For food allergies, a number of books have been written with recipes and advice. Altering the diet to exclude certain foods can be easy if the food is relatively uncommon or is easy to spot. For example, shellfish, melons, citrus and bell peppers are usually easy to spot and avoid. Foods like eggs, wheat, corn, peanuts and milk are harder to spot as they may be hidden ingredients in a number of foods. Many recipes are available that are easy, tasty, and avoid the allergen.

For seasonal allergens (pollens), try to stay indoors as much as possible and avoid going out during peak pollen times (usually early mornings.) Filter masks are available that
prevent breathing in allergens. For household allergens (mold, dust, dander), the best approach is minimizing places for the stuff to gather. Vacuum often; once a day is recommended by some. Make sure allergy-prone people (especially asthma sufferers) are out of the house before any painting, waxing, or other fume- producing activity occurs.
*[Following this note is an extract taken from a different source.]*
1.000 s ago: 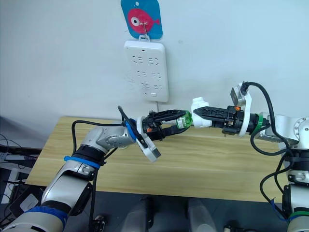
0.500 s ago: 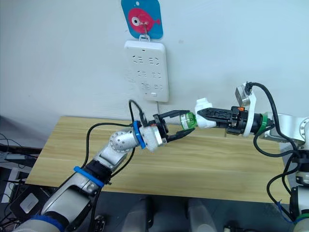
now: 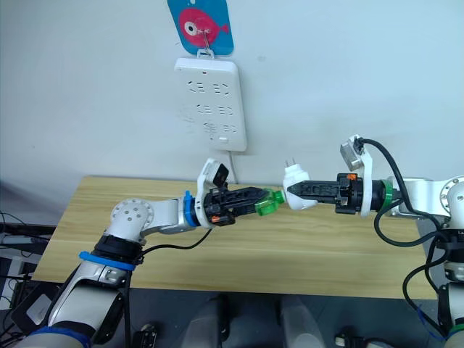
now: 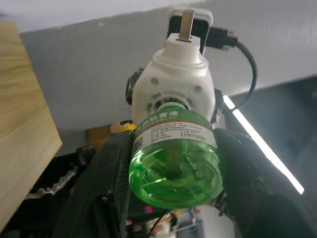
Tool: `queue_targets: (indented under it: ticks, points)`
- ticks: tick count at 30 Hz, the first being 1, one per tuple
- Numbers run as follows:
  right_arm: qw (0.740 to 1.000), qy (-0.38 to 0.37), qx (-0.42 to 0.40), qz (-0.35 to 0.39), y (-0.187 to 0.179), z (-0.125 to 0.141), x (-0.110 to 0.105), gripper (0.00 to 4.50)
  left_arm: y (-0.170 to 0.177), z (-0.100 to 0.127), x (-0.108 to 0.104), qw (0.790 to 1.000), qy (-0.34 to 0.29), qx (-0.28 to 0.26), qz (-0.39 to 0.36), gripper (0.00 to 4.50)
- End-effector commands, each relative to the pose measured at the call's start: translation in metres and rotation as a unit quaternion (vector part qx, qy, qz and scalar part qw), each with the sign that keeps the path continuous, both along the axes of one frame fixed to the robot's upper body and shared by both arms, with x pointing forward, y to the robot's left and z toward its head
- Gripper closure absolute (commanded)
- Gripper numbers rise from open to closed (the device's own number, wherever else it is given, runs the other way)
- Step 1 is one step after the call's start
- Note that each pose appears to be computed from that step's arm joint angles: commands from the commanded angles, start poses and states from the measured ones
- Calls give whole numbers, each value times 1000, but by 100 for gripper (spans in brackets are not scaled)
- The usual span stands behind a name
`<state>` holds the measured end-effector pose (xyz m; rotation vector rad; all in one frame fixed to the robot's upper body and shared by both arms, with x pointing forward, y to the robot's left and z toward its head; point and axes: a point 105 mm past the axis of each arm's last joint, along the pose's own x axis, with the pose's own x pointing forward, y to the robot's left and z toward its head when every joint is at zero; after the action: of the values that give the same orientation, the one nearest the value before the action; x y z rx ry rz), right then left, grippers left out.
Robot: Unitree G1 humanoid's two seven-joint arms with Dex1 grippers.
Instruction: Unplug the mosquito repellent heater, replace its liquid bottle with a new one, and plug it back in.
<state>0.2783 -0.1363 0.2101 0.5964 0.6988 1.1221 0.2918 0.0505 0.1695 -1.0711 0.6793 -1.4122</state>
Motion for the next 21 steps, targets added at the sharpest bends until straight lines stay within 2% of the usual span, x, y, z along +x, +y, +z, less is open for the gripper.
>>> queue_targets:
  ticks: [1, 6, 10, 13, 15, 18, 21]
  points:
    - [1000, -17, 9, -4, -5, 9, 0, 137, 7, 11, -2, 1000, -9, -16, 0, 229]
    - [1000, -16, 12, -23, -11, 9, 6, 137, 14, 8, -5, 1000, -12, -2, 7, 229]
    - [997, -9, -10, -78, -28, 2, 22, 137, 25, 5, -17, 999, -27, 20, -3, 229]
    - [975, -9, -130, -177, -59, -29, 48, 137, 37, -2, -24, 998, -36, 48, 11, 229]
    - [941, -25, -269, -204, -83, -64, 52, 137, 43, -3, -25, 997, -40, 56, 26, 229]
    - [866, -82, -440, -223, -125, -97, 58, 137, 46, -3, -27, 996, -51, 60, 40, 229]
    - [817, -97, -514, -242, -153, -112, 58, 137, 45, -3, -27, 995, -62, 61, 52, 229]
Air filtering systems are available for individual rooms and as whole-house systems. Furry pets are a big source of dander and should be kept out of bedrooms.

Ragweed Pollen
magnified 600X

 
Allergy Shots   Back to Top

Allergy shots, also known as immunotherapy, decrease your sensitivity to allergens by introducing you slowly to increasingly larger doses of the substance to which you're allergic.

The vaccines are selected to match your allergies. For example, if you're allergic to
insect stings, you get a vaccine derived from insect venom. Other vaccines may be derived from pollens, mold spores, animal dander or dust mites.

Allergy shots have improved in a number of ways over the years, says Dr. Hendrick Nolte, associate professor of internal medicine and pulmonology at Bispebjerg University Hospital in Copenhagen, Denmark. The vaccines themselves are better standardized, which improves their quality and effectiveness. Also, there are now guidelines for prescribing and administering allergy shots, experts say.

Nolte says patients first receive between six and eight weekly shots, and then receive one injection a month for about three years. He says allergy shots are effective for about 80 percent of people with hay fever and 50 percent to 60 percent of people with asthma.

One drawback to allergy shots is the ordeal for people who hate needles. Scientists are currently trying to create nasal sprays and pills that can deliver vaccines in a less painful way but there is much more research and development needed.